Diversamente dal negozio fiduciario all’interno del quale i creditori personali del fiduciario possono far valere le proprie ragioni, nel trust si assiste ad una vera e propria segregazione patrimoniale, posto che i beni oggetto di tale accordo sono sottratti dall’aggressione dei creditori tanto del concedente, quanto del soggetto fiduciario. In tale ipotesi, quindi, settlor e trustee mireranno ad assolvere la funzione principale del trust, che è quella di isolare parte dei beni – dalle pretese creditorie –  del primo per poterli rendere effettivamente traslativi nei confronti del secondo, il quale dovrà esercitare le azioni prefissate o i diritti detenuti, a fronte del meccanismo de quo.
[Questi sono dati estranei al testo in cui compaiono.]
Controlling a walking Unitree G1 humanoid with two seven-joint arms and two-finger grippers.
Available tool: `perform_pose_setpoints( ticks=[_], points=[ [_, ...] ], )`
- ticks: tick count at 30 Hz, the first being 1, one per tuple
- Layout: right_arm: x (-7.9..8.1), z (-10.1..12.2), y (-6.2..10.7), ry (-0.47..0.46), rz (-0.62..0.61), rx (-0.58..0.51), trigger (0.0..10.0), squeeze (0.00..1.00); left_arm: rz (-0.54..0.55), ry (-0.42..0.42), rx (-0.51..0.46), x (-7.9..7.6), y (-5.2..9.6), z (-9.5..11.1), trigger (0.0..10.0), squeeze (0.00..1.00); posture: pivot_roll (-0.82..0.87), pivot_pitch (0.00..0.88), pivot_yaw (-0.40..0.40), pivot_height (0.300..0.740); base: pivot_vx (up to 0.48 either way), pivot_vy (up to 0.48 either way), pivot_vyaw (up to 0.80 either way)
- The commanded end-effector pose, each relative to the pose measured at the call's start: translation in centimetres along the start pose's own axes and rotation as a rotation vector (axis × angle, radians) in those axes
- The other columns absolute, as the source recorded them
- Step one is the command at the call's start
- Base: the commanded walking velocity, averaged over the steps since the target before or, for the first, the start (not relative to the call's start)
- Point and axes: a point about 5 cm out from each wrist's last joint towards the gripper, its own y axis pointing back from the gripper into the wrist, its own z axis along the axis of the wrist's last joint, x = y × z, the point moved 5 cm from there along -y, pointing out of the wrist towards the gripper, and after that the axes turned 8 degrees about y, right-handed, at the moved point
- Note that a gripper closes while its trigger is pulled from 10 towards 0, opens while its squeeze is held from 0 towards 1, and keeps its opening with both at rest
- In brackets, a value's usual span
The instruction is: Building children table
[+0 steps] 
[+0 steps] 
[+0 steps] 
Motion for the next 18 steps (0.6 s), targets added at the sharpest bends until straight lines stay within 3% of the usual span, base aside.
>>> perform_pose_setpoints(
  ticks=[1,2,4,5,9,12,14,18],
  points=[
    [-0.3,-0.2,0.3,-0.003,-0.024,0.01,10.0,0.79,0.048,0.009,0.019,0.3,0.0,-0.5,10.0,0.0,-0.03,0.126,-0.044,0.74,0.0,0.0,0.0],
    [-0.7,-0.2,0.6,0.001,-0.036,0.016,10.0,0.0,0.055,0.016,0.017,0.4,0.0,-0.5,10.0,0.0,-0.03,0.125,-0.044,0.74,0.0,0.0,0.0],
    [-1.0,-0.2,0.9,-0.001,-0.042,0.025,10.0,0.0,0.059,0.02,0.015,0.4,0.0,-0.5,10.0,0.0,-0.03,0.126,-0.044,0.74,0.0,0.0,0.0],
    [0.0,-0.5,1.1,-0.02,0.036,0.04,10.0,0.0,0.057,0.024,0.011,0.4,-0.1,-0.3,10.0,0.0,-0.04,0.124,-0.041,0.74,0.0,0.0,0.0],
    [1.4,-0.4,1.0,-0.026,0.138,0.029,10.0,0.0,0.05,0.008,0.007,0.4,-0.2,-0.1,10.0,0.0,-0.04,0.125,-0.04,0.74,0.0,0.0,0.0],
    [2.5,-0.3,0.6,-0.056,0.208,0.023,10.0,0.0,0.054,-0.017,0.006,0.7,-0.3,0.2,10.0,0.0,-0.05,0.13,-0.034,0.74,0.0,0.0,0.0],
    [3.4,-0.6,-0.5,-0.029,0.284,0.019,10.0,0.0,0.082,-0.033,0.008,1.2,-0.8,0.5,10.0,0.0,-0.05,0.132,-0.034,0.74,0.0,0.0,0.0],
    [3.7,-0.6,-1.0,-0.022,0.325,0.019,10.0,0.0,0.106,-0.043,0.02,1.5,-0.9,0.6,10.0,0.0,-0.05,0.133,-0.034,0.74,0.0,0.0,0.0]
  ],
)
Alla luce di quanto precede occorre affermare che il fenomeno della segregazione patrimoniale a un determinato scopo ricorre nei casi in cui la legge consente ai privati di separare determinati beni dalla propria sfera giuridica, pur senza privarsi della titolarità formale degli stessi, imprimendo ai medesimi un vincolo di destinazione, per effetto del quale detti beni non possono essere distratti dallo scopo al quale sono destinati. In tal modo tale patrimonio diviene insensibile alle vicende personali del soggetto a cui formalmente appartiene, salvo il caso in cui il credito vantato sia stato contratto in ragione dello scopo cui è destinata tale massa, permettendo così solo  l’aggressione da parte dei creditori della massa stessa.